# Bulgarian: Cyrillisation of Portuguese



## Psi-Lord

I believe this post will fall out a little bit of the usual scope of the forum, but it's language-related nonetheless, so here it goes.

Back when I studied Serbian, a Serbian friend of mine and I would often discuss the more proper Cyrillisation (and further re-Romanisation, given the nature of Serbian in Latin script) of Portuguese names, since I'd often mention Brazilian people and places when writing in Serbian. A couple of weeks ago he finally got to send me the section of his Serbian Orthography Manual that has rules for transcribing Portuguese names into Serbian, which was really neat.

So it got me thinking…

Would any of you people happen to know if there's an official (or at least recommended) equivalent for Bulgarian regarding Portuguese?

From the little I could find about Portuguese names transliterated into Bulgarian around the Web, the situation seems to be more or less chaotic (with a mix of orthography-based versus phonology-based transliterations – the later usually giving me an eye sore, although a Bulgarian might judge differently¹). But then, it's not because languages such as Serbian or Russian have proper rules that native speakers of such languages know about them or follow them at all, so the question about Bulgarian remains open.

I had a look around the Web and I did get to find some Cyrillisation rules (_Наредба № 6 от 12.06.1995 г. за транскрипция и правопис на чужди географски имена на български език_), which seems to be the closest one can get to something official, if not the real thing. However, only French, Italian and Spanish are included from the Romance group, and none of them can really, really work as a nice parallel for Portuguese when it comes to orthography versus phonology once again.

______
¹ Just to mention an example, if I were to transliterate the name of Paulo Coelho into Bulgarian, I'd spell it Пауло Коельо; however, according to a friend, the more phonology-based spelling Паулу Коелю seems to be more common, and it strikes me as really odd-looking.


----------



## Tagarela

Hi,

I think it's a very tough subject as you mentioned, and I don't believe that there are really good rules about that. 
In this website, about our famous soap operas, you can see sometimes a cyrillisation more based on Latin writing but other times more based on phonetics - as for João Gilberto that's like Жоао Жилберту. 

Good bye.:


----------



## Kanes

There isn't a standart for romanisation or the oposite. In most cases people do it phoneticly, but that doesn't aways work as some latin leters are translated differently in many cases. J for example could be ж, й or дж. More so it doesn't work with allot of languages as we pronounce latin letters in our own way, so it still sounds different. Just there hasn't been that big of an exposure to latin alphabet for it to be a problem and honestly if anyone has the authority to do it, they just doesn't care...

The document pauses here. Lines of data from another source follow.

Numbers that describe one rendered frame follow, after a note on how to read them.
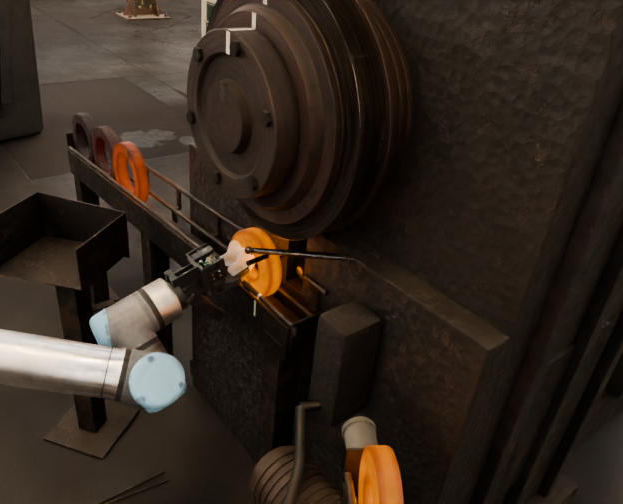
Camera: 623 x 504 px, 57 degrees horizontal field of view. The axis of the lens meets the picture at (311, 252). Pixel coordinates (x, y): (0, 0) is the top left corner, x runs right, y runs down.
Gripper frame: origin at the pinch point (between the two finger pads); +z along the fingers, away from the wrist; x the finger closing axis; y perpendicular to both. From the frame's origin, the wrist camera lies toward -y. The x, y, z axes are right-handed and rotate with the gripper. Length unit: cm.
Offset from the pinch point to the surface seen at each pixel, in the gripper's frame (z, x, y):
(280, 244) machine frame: 6.0, -1.3, 0.2
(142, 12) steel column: 231, 643, -142
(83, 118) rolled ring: -2, 99, 0
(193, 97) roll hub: -2.4, 4.3, 37.4
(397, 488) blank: -16, -60, 6
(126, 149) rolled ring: -2, 62, 3
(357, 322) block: 1.1, -32.8, 3.7
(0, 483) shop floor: -74, 36, -58
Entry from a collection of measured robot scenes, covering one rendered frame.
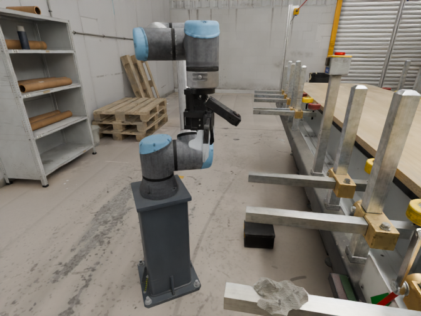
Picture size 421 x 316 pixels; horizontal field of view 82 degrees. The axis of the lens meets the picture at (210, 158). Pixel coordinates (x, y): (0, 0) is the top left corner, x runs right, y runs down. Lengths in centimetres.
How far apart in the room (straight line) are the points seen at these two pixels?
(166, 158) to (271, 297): 78
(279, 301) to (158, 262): 99
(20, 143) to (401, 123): 278
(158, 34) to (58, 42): 272
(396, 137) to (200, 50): 49
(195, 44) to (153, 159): 59
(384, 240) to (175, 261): 100
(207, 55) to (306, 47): 780
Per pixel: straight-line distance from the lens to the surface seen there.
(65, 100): 355
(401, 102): 65
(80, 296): 170
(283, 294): 46
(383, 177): 70
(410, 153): 113
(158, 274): 144
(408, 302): 60
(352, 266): 82
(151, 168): 113
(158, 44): 78
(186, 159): 111
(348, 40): 869
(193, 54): 67
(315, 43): 848
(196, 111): 70
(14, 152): 295
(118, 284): 167
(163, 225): 124
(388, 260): 102
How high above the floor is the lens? 123
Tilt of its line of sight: 23 degrees down
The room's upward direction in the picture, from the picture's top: straight up
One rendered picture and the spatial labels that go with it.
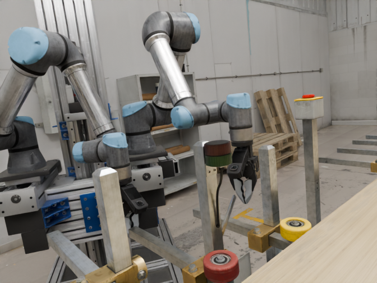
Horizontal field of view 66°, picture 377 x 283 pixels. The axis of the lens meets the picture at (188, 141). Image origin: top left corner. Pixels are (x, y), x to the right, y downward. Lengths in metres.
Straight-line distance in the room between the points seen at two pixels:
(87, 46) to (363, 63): 7.60
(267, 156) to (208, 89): 3.85
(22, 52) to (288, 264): 0.96
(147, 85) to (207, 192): 3.26
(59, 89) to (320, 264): 1.28
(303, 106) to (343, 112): 7.67
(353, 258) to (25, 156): 1.20
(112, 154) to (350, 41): 8.03
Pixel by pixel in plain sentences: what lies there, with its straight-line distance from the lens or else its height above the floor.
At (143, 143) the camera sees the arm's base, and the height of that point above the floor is 1.09.
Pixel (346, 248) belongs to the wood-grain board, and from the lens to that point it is 0.78.
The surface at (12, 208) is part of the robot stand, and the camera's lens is 1.31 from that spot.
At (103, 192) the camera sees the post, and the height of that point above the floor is 1.13.
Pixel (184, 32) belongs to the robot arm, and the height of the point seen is 1.51.
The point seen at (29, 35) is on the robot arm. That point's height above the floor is 1.52.
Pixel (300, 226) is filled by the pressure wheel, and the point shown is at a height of 0.90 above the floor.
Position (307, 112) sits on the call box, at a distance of 1.06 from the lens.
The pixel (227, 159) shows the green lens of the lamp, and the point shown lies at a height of 1.13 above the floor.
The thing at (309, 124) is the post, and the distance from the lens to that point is 1.08.
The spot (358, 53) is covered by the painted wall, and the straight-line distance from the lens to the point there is 8.57.
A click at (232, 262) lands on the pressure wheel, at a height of 0.91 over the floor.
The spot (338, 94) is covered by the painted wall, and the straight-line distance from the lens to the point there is 8.72.
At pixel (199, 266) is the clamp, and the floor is 0.87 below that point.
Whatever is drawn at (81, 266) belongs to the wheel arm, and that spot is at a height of 0.96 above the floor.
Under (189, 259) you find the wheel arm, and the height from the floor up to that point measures 0.86.
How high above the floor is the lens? 1.28
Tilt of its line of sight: 9 degrees down
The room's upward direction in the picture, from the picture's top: 7 degrees counter-clockwise
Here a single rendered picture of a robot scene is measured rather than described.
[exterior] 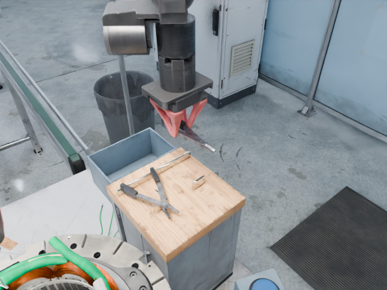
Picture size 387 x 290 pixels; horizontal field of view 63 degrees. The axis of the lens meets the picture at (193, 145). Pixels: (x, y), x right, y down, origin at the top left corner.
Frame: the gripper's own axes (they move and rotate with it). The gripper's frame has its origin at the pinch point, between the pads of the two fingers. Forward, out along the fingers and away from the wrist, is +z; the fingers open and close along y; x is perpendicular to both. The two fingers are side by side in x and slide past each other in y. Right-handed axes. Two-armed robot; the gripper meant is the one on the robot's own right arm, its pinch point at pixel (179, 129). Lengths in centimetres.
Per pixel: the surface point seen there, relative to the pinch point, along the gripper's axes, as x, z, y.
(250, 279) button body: 22.9, 15.1, 4.5
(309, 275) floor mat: 13, 118, -67
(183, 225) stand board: 9.8, 11.9, 7.4
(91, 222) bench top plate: -24.7, 40.5, 14.2
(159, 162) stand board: -6.3, 12.1, 1.1
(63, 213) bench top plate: -33, 40, 19
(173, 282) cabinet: 12.1, 22.5, 12.3
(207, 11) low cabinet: -144, 42, -141
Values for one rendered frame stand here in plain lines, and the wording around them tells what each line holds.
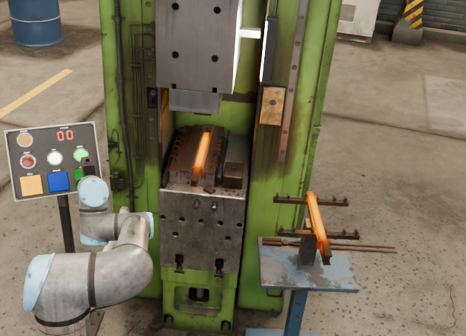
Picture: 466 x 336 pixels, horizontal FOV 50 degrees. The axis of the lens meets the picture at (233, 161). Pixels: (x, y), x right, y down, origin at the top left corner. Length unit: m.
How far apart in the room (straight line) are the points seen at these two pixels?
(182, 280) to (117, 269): 1.42
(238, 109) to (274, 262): 0.81
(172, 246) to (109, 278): 1.29
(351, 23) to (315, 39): 5.20
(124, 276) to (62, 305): 0.13
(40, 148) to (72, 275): 1.08
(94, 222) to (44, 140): 0.56
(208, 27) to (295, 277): 1.05
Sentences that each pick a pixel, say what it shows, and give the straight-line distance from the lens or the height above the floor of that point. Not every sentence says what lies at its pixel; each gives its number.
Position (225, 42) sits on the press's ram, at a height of 1.57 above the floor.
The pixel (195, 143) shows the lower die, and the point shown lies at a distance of 2.35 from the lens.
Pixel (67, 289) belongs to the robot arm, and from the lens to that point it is 1.10.
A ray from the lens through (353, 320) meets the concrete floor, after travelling 2.99.
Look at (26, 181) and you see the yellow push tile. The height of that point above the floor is 1.03.
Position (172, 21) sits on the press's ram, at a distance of 1.89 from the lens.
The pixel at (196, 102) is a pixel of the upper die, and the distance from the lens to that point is 1.99.
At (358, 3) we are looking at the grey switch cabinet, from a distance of 7.16.
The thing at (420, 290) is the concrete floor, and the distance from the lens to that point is 3.30.
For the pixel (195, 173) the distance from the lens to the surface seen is 2.10.
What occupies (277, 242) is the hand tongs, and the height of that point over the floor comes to 0.72.
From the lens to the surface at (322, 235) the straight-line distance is 1.91.
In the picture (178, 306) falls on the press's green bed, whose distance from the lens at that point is 2.69.
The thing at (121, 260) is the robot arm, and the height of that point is 1.42.
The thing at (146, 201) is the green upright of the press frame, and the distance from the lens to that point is 2.48.
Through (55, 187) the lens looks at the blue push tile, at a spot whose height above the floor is 0.99.
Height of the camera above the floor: 2.18
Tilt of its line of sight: 32 degrees down
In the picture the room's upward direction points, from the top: 5 degrees clockwise
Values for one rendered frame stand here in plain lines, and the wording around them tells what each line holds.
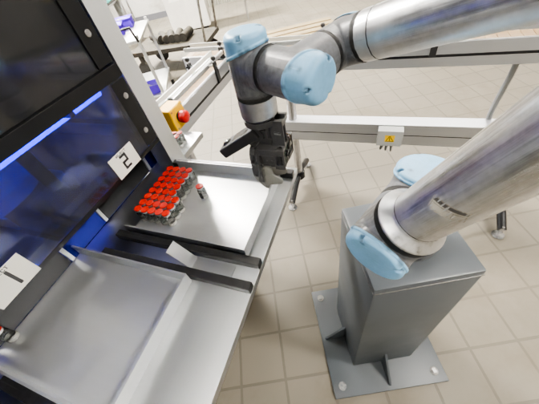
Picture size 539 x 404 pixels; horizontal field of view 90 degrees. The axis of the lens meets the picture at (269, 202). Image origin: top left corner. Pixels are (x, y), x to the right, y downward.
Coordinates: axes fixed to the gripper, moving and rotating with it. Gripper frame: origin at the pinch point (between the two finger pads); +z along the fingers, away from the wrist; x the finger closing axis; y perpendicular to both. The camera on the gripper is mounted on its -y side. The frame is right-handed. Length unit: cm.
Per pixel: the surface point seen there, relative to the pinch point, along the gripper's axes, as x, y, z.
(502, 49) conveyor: 82, 66, 1
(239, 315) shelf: -32.2, 4.3, 3.8
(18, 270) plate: -39, -35, -10
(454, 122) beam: 88, 61, 36
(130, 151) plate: -4.2, -34.9, -10.9
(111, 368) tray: -47.2, -15.6, 3.7
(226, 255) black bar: -21.3, -2.7, 1.8
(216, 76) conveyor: 63, -46, 0
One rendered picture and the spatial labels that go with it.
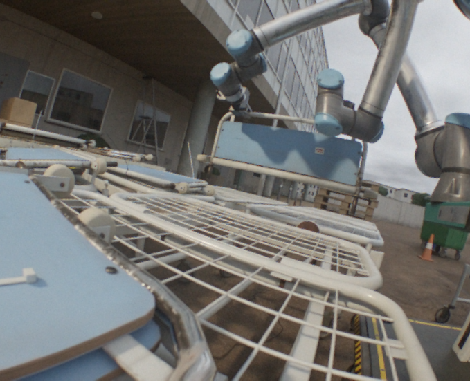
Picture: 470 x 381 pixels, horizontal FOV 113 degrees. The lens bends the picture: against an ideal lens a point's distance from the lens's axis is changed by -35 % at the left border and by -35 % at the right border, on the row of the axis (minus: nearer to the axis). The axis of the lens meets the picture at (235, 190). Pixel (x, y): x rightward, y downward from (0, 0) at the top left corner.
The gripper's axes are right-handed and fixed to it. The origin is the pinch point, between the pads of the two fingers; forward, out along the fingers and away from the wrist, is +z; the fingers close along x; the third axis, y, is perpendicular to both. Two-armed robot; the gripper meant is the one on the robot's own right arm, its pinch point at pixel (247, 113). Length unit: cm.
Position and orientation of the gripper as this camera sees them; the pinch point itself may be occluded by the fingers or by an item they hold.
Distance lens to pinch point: 120.3
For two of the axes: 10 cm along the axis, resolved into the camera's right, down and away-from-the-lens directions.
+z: 3.7, 2.2, 9.1
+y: 8.8, 2.2, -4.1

I think in that case the phonetic ones will be by defult the most accurate. I don't see the problem with names though. It is very simple if you know how the name actually sounds, in the case you gave, the two Bulgarian versions sound different. I think your frend just havent heard how you pronounce it. I bet it is not totally phonetic, or the way you say the latin letters is not like us. Here is another one: Палло Коелхо


----------



## Outsider

Why "Pallo"? 
I prefer letter-to-letter transcription, myself (Пауло Коельо, or similar). I think it's more elegant. But I've noticed that people whose language is written in non-Latin scripts tend to prefer phonetic transcription.


----------



## Kanes

Just another version that sounds prety much the same. Letter-to-letter would only work if the letters had direct counterparts that sound the same in speach and most dont. How do you say the last name?? Коельо(Koelio) or is it Коелхо(Koelxo/ho)


----------



## DarkChild

There isn't a rule but they usually try to follow the original pronunciation to a certain degree. For example, Vasco da Gama is Вашку да Гама. More often though the names are transliterated letter for letter rather than original pronunciation: Sao Paolo is Сао Пауло and not Съу Паулу, while Belo Horizonte is Бело Оризонте and not Белу Оризончи. So I would say the transliteration is somewhere in between phonetic and letter-to-letter.


----------



## Outsider

Kanes said:


> Letter-to-letter would only work if the letters had direct counterparts that sound the same in speach and most dont.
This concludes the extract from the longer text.